More irony, he thought. Lolly couldn’t escape her parents’ expectations. He couldn’t imagine parents who expected anything of him.
“So what about you?” he asked her. “What’ve you been up to?”
“The last two summers, I did some traveling.”
“Where to?”
“Overseas.”
“You could be more specific. I think I remember some of my geography.”
She offered a joyless smile. “Let’s see. Summer after sophomore year, I spent with my mother and her mother—my grandmother Gwen—in London, Paris and Prague. In the summer after my junior year, not to be outdone, my father took me to Alexandria, then Athens and Istanbul.”
“Sounds awesome,” he said. “Man—Istanbul. And Egypt. Did you see the pyramids?”
“I did. And it was just like I imagined. No, better. Those summers, the places I went, the things I saw, were…like a dream.”
“You’re lucky, Lolly. Lucky Lolly. Sounds like the name of a racehorse up at Saratoga.”
“Yeah, that’s me. Lucky.”
“You mean you had a bad time?”
“No. Trust me, you can’t go to Paris and have a bad time. But…it was just lonely and strained.

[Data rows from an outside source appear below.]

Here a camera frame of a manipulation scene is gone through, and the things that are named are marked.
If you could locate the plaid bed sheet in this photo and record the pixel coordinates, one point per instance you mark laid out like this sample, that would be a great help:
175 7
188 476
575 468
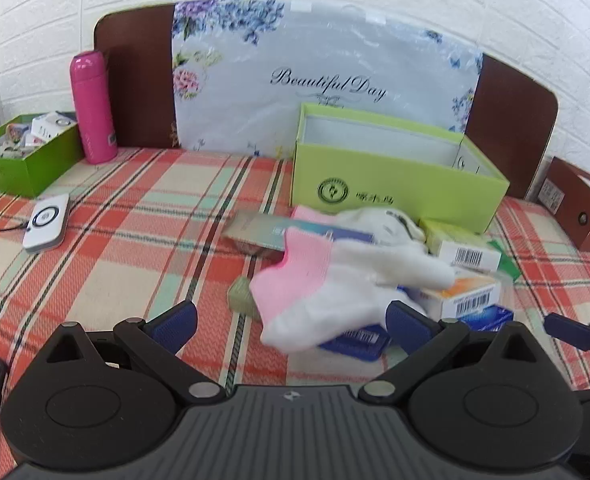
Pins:
125 260

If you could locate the yellow green medicine box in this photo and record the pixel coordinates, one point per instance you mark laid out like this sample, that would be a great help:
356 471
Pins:
455 245

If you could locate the olive small box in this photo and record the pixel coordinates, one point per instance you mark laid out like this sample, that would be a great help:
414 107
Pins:
242 297

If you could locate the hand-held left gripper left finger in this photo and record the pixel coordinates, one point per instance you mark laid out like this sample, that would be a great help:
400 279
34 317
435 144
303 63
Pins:
177 322

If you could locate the light green cardboard box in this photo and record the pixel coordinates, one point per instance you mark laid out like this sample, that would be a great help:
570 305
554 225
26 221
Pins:
375 180

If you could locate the orange white medicine box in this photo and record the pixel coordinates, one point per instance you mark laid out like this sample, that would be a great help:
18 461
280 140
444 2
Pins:
467 295

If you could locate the colourful small trinkets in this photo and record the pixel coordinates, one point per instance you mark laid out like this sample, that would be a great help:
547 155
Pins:
5 142

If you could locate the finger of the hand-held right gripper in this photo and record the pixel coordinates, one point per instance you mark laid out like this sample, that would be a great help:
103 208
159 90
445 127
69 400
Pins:
570 330

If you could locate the floral plastic bag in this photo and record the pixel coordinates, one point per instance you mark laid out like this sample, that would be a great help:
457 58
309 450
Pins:
325 60

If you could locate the pink thermos bottle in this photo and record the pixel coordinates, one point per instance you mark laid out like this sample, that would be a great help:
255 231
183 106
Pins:
92 110

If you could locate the white power bank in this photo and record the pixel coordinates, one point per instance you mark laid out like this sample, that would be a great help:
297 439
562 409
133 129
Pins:
47 222

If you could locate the dark green cardboard box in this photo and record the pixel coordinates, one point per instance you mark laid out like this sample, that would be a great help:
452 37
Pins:
25 170

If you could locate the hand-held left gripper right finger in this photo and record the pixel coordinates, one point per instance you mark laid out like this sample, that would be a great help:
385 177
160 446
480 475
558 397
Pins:
405 322

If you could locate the brown wooden headboard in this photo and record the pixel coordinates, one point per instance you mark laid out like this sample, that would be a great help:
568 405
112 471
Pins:
140 85

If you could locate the teal long medicine box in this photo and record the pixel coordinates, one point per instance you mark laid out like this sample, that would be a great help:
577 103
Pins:
260 232

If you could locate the white small box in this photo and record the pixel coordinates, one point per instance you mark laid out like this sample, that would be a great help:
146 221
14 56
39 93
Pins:
50 126

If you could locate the pink and white sock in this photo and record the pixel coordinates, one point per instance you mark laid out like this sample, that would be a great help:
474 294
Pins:
390 265
315 310

I felt the way I’ve felt ever since the divorce, as if I’m supposed to be or act a certain way. God, I sound like a baby, whining about this stuff.”
“Don’t worry,” he said. “I don’t feel too sorry for you.”

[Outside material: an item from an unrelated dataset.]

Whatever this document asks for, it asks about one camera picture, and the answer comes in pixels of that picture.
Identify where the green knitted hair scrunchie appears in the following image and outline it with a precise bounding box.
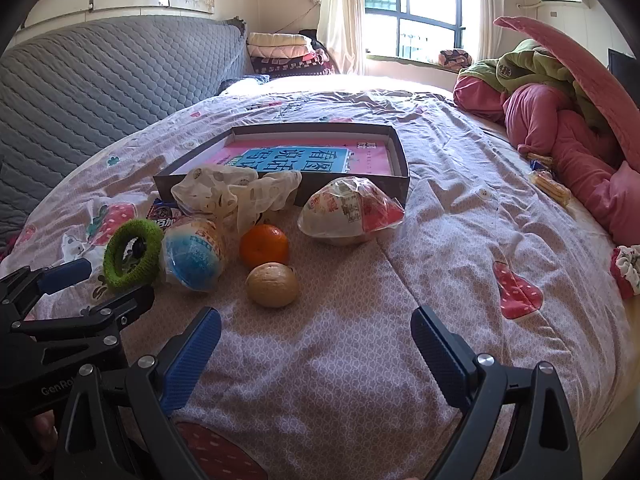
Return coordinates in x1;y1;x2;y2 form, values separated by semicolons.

“Good, because I don’t feel sorry for you, either.”
“I know. You never have.” Another thing he liked about her.
“What are your plans?” Lolly asked.
“I wish I had a nickel for every time someone’s asked me that.” What he really wished was that he had an answer he actually liked, travel or college or a kick-ass job he couldn’t wait to go to every day. Reality was much less appealing. He was going to have to get a job, live on the cheap and go to community college part-time. “I haven’t made up my mind yet. What about you? I bet you’ve had a plan since you were in grade school.”
“Why do you say that?”
“You’re a planner. That’s how it always seemed to me.”
“Well, now that I’ve survived high school, I’m going to shock the world with a bold move,” she said with exaggerated drama.
“How’s that?”
“Wait for it. College.”
“You’re right. I’m shocked.” College was, of course, the next logical step for people like the Bellamys, and most of the people at this camp. Rich kids learning how to be rich grown-ups, so they could perpetuate the species.
“I think I’d like to be a high-school teacher,” she said. “An art teacher.” In the shadows, he could see her smile turn kind of shy, flickering at him through the darkness. “You’re the first person I’ve told that.”
“Is it some big secret?”
“Not really, but it’s not the kind of thing that would thrill my mother. She’d rather see me in the foreign service, something exciting like that.”
“It’s your life. Your decision.”
“Kind of. I hate disappointing my mother. I haven’t even told my therapist.”
He chuckled. “You still have a therapist.”
“Always. And as you can probably tell, I like talking. Dr. Schneider’s like a friend who charges by the hour.”
“I’d be your friend for free,” he told her.
That smile again. It flashed at him through the shadows, kind of shy, kind of pretty. “Thanks,” she said. “That, um, it means a lot to me, Connor. I’ve never had a lot of friends.”